I’ve seen our species descend to insect level in a prolonged orgy of narcissism which we will continue to call progress until we’ve descended into such a state of functional barbarism that we are all eating one another. I’ve seen the organ market rise in importance until it’s bigger than oil. I’ve seen hearts and lungs for sale on eBay. I’ve seen women turn into men and vice versa. I’ve seen the average human reduced to a babbling idiot, so far gone he demands to be exploited. The false is to be preferred over the real—trash trumps excellence—truth is something that only interests religious fanatics—science has to be applied to titillation and video games if it is to receive funding—soccer is the only world religion with any influence—the age of the little man, and woman, will be worse than anything perpetrated by a tyrant. I’ve seen the war of all against all—and I’ve seen the end. As the prophet said, nine-tenths of humanity will be destroyed.
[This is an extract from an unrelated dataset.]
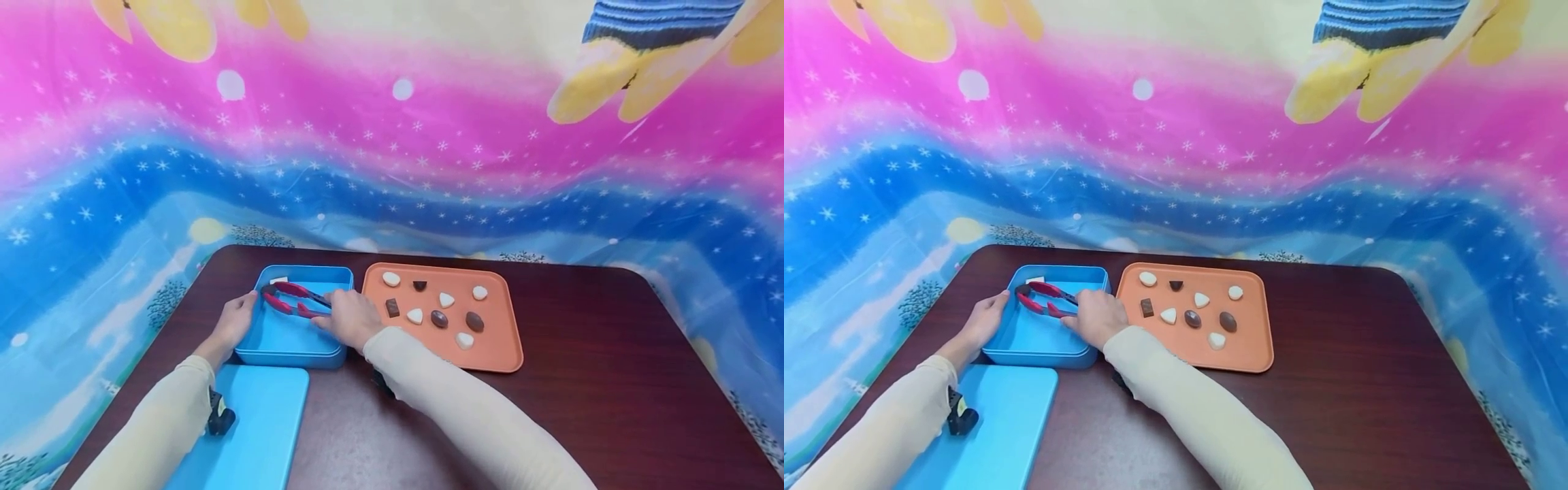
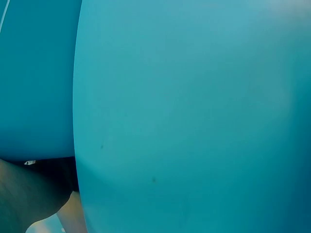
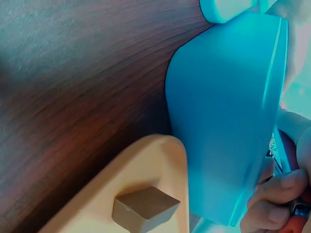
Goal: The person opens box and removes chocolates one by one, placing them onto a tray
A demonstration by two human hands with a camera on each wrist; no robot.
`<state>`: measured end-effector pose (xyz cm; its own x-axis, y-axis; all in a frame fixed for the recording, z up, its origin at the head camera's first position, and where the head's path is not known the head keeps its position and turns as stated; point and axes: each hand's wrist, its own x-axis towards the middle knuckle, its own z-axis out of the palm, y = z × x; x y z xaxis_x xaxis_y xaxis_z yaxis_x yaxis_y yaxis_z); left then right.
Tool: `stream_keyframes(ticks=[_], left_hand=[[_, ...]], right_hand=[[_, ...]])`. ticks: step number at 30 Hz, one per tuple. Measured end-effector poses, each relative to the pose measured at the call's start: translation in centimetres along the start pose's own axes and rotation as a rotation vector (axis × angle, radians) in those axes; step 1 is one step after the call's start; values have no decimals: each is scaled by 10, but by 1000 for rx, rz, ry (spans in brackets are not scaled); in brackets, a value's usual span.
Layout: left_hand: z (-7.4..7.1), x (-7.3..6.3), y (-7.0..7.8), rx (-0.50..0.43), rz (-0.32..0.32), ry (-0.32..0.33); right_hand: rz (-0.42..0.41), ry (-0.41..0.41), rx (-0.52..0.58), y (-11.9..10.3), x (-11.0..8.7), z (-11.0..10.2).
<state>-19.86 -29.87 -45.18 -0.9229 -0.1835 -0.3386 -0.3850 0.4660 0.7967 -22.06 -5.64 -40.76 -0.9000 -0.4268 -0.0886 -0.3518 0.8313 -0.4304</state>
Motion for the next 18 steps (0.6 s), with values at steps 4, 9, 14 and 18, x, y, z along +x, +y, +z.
stream_keyframes(ticks=[4, 9, 14, 18], left_hand=[[-1, -1, 1, -3, 8, -3], [-1, -1, 0, -4, 9, -2], [-1, 0, -1, 1, 5, 0], [-1, 0, -1, 1, -1, 2]], right_hand=[[10, -11, 42, 0, -3, -5], [-27, -1, 35, 2, -10, -8], [-82, 24, -32, 5, -18, -7], [-104, 27, -31, 8, -25, -6]])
“Why did I become a cop? Certainly the law has no interest for me, and detection is extremely boring most of the time—you are never permitted to prosecute the real villains. Only now and then the criminal world turns up a prophet through whose eyes one may discern what happens next. What criminals do today, the respectable do tomorrow. Look how popular fraud has become on Wall Street. From that point of view, you could say I’m the luckiest cop on earth. I have in-depth knowledge of the minds of two of our greatest modern prophets, two spoiled girls who read the future better than any Internet entrepreneur and are probably billionaires as a consequence.”

He inhales. “Like so many vocational cops, I was propelled by the heroic impulse. Make the streets safe for … et cetera. Bang up the bad guys … et cetera. Make sure they never again … et cetera. How cute. Now I’m forty-five years old. At my age guilt and innocence get turned on their heads. No authentic hero ever reaches fifty. I was sure the Yips would have a commodity shop like this—I
saw
it underground somewhere—but was it a paranoid fantasy? Was it my illness talking?

“Now there is only one more detail I need to know, then I’m out of here. I’ve come here to die, Detective. They can have my liver, my kidneys, my face, my cock—small prices to pay for liberation from their brave new world. What’s your excuse for getting yourself carved
up this day?” He glares at me with his lower lip trembling. “Did you ever read the Gospel of Judas?”

“No.”

“You should. It’s revolutionary. In it Jesus muscles Judas into arranging for his crucifixion sooner rather than later so he can escape the cloying human form and dissolve in a spiritual lake so pure not even angels have seen it. See, Judas was the only disciple who really understood him. I thought Christianity was strictly for children until I read that.”

There is a click. The lights go on. Now the vast underground chamber is washed in neon. Chan’s reaction is instant: he raises both arms. I follow his lead. Whoever made the click makes no further sound, so Chan and I are left to turn slowly around.

Close up, Manu is hard to look at. It is like seeing two different men in the same body: the perfect manly form of the tall, disciplined soldier holding a giant combat rifle, which is pointed at us; the maimed and frozen face.